Something seems clearly wrong with this picture. Too many students find their way into colleges either unprepared or unmotivated for college work and because of the pressure (usually exerted by families and school counselors) find themselves in debt and cast as failures in the early twenties without anything to show for their efforts.

We need a real debate about the type of higher education that is right for the 21st century-one that looks realistically at alternatives to four year degree programs that are not well aligned with the nation’s job market. Some examples of the dysfunction are provided in the New York Times article by Professor Richard Vedder.

“It is true that we need more nanosurgeons than we did 10 to 15 years ago,” said Professor Vedder, founder of the Center for College Affordability and Productivity, a research nonprofit in Washington. “But the numbers are still relatively small compared to the numbers of nurses’ aides we’re going to need. We will need hundreds of thousands of them over the next decade.”

Some of the alternatives mentioned in the New York Times article include : “short-term vocational and career training, through expanded high school programs and corporate apprenticeships.” Others must include some on-line learning and work experience as well as university and community colleges that could design their programs to include a better balance between work experience, project based learning and mentoring opportunities organized by the colleges themselves.

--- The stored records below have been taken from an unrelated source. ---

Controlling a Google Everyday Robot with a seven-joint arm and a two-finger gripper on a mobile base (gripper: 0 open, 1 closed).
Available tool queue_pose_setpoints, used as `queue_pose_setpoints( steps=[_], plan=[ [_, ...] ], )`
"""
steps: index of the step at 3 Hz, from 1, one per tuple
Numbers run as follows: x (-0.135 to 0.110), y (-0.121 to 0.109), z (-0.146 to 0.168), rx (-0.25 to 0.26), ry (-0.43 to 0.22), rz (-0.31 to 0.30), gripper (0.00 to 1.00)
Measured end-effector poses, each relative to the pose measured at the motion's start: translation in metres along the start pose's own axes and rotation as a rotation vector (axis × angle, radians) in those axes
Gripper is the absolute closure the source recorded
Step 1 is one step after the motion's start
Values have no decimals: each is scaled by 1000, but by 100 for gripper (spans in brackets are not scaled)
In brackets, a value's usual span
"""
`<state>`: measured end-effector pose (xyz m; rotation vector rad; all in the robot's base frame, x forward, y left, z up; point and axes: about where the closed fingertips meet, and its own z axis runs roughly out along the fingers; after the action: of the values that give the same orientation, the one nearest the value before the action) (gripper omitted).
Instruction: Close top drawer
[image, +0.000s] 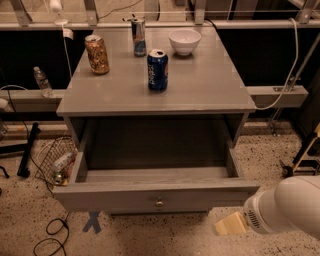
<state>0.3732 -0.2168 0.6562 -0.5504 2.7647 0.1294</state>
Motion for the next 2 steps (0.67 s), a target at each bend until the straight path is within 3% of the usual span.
queue_pose_setpoints(
  steps=[2],
  plan=[
    [-16, -5, 38, -17, -58, 54, 55]
  ],
)
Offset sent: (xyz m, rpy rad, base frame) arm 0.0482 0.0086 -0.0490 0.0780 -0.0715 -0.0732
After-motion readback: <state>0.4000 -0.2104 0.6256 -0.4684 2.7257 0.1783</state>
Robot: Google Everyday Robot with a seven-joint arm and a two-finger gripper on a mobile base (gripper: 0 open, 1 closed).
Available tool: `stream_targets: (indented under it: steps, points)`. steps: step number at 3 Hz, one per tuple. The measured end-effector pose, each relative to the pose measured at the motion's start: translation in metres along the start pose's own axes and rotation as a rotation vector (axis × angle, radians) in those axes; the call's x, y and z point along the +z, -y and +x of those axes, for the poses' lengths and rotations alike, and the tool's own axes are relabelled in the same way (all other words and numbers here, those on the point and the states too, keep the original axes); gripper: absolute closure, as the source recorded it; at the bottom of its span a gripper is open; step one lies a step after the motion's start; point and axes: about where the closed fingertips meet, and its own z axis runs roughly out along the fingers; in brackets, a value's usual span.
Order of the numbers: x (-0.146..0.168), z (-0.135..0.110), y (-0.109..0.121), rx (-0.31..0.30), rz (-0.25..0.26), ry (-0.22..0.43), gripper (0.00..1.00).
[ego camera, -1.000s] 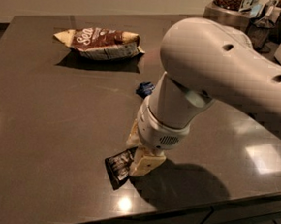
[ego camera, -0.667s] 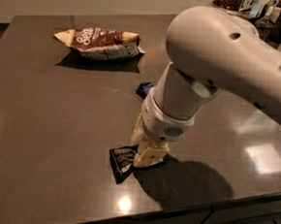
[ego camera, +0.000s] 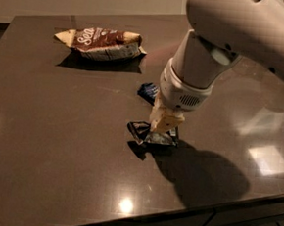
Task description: Move rxbar chocolate near rxbar blueberry
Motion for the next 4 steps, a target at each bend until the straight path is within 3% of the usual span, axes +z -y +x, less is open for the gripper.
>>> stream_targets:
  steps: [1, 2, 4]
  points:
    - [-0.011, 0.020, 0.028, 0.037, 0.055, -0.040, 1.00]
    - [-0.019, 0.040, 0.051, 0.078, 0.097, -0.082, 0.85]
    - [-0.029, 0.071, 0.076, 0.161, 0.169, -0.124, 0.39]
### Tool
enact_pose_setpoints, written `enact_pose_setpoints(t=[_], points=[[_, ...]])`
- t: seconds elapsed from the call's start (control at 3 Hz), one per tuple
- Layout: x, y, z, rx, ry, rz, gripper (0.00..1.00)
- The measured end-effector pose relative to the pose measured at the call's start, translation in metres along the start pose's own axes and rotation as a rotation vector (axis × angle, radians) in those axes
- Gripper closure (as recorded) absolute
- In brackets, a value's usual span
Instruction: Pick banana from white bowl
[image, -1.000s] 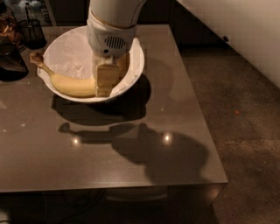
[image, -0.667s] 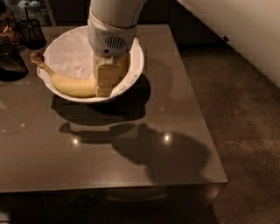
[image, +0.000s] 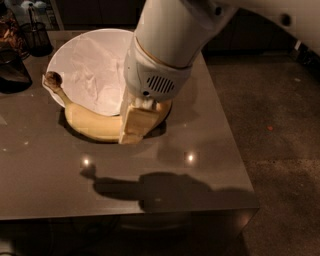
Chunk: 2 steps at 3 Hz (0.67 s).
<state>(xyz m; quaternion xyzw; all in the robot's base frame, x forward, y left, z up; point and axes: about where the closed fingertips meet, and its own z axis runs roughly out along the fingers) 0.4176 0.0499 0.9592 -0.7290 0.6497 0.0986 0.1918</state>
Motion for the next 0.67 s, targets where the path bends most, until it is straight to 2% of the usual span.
enact_pose_setpoints(t=[0.33, 0.67], points=[[0.0087, 0.0363, -0.0122, 0.016, -0.027, 0.061, 1.00], [0.0094, 0.0422, -0.0139, 0.016, -0.030, 0.068, 1.00]])
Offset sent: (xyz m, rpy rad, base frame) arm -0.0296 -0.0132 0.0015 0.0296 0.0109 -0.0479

20th century education was based around the notion that there were some clear credentials that once obtained would reflect the knowledge and skills necessary to be competent in the society for a lifetime. The nature and shape of 21st century realities require a starkly different approach—in the new global economy in which rapid changes in technology lead to as many as five or more career changes in a life time means—students today will be continuously learning and so that intensive investment into four years of one’s early life may not be as valuable as extending and increasing that investment over the course of a lifetime. Higher education needs to catch the same 21st century bus that schools need to jump on if they are going to successfully adapt themselves to changing realities.